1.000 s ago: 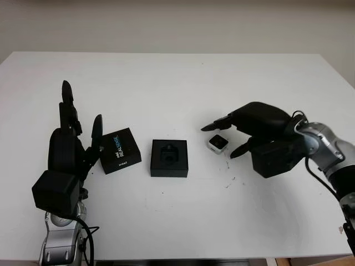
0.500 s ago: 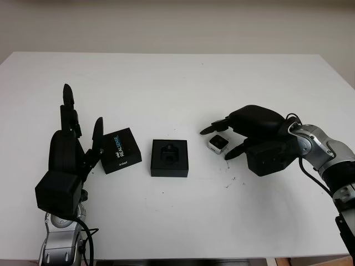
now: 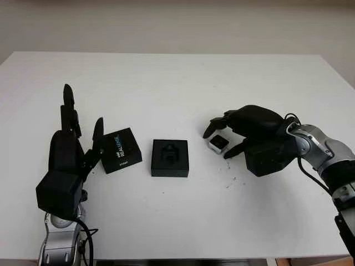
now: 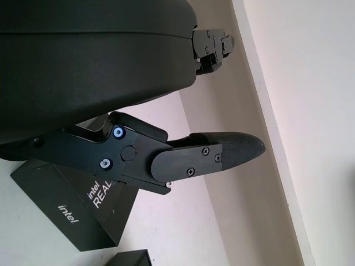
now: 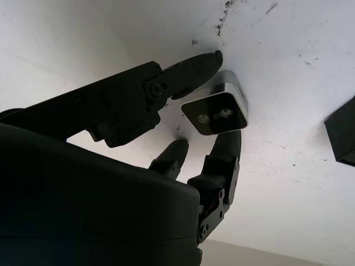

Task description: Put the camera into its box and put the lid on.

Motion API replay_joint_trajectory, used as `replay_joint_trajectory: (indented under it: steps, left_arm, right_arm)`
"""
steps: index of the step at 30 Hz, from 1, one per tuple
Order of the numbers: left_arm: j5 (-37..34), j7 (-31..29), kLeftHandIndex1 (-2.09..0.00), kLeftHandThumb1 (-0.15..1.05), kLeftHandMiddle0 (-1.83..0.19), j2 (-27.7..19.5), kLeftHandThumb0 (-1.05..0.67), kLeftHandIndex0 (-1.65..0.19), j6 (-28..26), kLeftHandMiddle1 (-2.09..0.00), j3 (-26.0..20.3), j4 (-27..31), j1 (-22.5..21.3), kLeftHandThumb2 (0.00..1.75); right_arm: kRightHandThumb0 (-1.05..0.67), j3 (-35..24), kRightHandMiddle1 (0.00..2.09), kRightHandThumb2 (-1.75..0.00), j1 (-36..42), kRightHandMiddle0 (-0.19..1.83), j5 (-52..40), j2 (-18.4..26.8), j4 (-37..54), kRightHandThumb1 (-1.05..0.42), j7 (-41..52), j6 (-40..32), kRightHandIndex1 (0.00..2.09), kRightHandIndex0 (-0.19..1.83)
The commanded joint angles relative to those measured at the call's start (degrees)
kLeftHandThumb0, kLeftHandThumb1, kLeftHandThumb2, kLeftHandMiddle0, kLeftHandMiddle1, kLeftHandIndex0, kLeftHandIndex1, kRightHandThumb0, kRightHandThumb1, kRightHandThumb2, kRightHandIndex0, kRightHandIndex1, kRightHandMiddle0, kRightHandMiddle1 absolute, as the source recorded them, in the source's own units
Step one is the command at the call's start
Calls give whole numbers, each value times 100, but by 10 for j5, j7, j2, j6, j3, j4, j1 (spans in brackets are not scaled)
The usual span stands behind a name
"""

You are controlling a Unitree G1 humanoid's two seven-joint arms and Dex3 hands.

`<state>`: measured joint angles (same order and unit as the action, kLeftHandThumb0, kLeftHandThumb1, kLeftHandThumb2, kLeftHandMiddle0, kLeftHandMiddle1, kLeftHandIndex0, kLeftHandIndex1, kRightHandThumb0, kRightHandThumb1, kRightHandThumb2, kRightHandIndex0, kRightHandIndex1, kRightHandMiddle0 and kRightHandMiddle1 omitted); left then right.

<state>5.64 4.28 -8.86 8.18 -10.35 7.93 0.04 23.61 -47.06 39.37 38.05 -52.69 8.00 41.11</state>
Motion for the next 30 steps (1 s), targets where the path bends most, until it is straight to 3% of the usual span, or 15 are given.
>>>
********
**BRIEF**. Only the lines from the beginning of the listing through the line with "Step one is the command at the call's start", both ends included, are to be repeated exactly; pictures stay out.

**EXERCISE SOLUTION**.
1.000 s ago: 
0.500 s ago: 
now: 
now: 
now: 

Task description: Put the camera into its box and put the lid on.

Motion API replay_joint_trajectory, used as `replay_joint_trajectory: (indented under it: steps, left_arm, right_arm)`
"""
steps: index of the step at 30 Hz, from 1, one per tuple
Order of the numbers: left_arm: j5 (-37..34), j7 (-31..29), kLeftHandIndex1 (-2.09..0.00), kLeftHandThumb1 (-0.15..1.05), kLeftHandMiddle0 (-1.83..0.19), j2 (-27.7..19.5), kLeftHandThumb0 (-1.05..0.67), kLeftHandIndex0 (-1.65..0.19), j6 (-28..26), kLeftHandMiddle1 (-2.09..0.00), j3 (-26.0..20.3), j4 (-27..31), j1 (-22.5..21.3), kLeftHandThumb2 (0.00..1.75); right_arm: kRightHandThumb0 (-1.05..0.67), j3 (-35..24), kRightHandMiddle1 (0.00..2.09), kRightHandThumb2 (-1.75..0.00), j1 (-36..42), kRightHandMiddle0 (-0.19..1.83), j5 (-52..40), j2 (-18.4..26.8), j4 (-37..54), kRightHandThumb1 (-1.05..0.42), j7 (-41..52), j6 (-40..32), kRightHandIndex1 (0.00..2.09), kRightHandIndex0 (-0.19..1.83)
The commanded joint angles relative to those measured at the call's start (degrees)
kLeftHandThumb0, kLeftHandThumb1, kLeftHandThumb2, kLeftHandMiddle0, kLeftHandMiddle1, kLeftHandIndex0, kLeftHandIndex1, kRightHandThumb0, kRightHandThumb1, kRightHandThumb2, kRightHandIndex0, kRightHandIndex1, kRightHandMiddle0, kRightHandMiddle1 absolute, as the source recorded them, in the source's own units
Step one is the command at the call's start

The exercise requires no more work.